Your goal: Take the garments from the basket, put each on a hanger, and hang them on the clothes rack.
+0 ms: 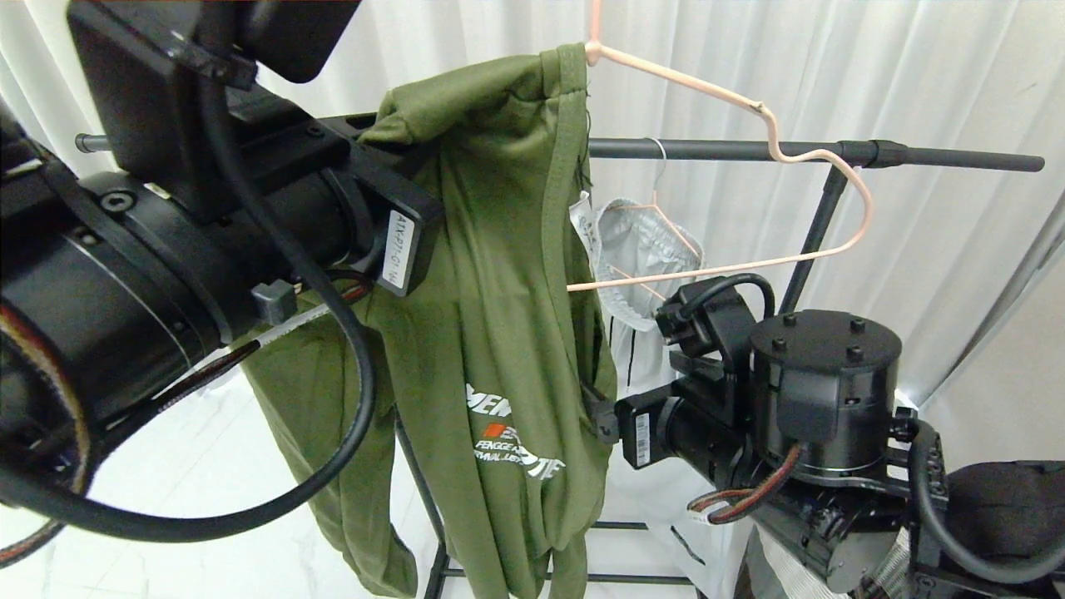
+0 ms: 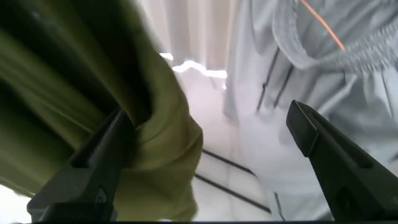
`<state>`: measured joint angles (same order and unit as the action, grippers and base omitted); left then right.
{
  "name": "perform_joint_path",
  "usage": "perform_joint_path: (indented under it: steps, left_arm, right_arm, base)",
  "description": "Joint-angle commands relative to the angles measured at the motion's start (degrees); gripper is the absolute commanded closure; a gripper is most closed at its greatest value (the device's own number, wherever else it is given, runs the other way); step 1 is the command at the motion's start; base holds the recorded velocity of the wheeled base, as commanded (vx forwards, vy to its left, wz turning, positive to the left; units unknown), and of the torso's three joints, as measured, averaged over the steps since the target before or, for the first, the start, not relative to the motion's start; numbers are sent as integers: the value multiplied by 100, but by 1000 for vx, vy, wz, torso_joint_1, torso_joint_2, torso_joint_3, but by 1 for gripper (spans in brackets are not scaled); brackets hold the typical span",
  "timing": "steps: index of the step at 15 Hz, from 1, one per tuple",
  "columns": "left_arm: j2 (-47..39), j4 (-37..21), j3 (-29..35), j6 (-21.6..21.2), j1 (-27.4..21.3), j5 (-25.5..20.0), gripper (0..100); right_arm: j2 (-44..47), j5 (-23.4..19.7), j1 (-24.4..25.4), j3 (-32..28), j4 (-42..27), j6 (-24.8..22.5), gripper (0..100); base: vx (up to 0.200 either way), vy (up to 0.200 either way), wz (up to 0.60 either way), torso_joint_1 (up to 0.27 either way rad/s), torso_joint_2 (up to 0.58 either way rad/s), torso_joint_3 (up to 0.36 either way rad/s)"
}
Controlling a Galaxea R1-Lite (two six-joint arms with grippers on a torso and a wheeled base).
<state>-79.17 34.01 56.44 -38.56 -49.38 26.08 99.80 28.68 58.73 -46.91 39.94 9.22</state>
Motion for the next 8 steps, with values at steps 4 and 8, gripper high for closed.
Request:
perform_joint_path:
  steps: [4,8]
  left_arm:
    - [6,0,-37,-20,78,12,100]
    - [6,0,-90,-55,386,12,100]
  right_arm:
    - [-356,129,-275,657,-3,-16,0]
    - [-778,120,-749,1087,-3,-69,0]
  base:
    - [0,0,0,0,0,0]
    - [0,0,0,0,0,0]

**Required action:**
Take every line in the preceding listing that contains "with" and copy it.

**The answer:**
Controlling a Galaxea R1-Lite (two six-joint arms with grippers on a torso and a wheeled base).
Motion for the next 8 steps, with values at steps 4 and 8, gripper high for closed.

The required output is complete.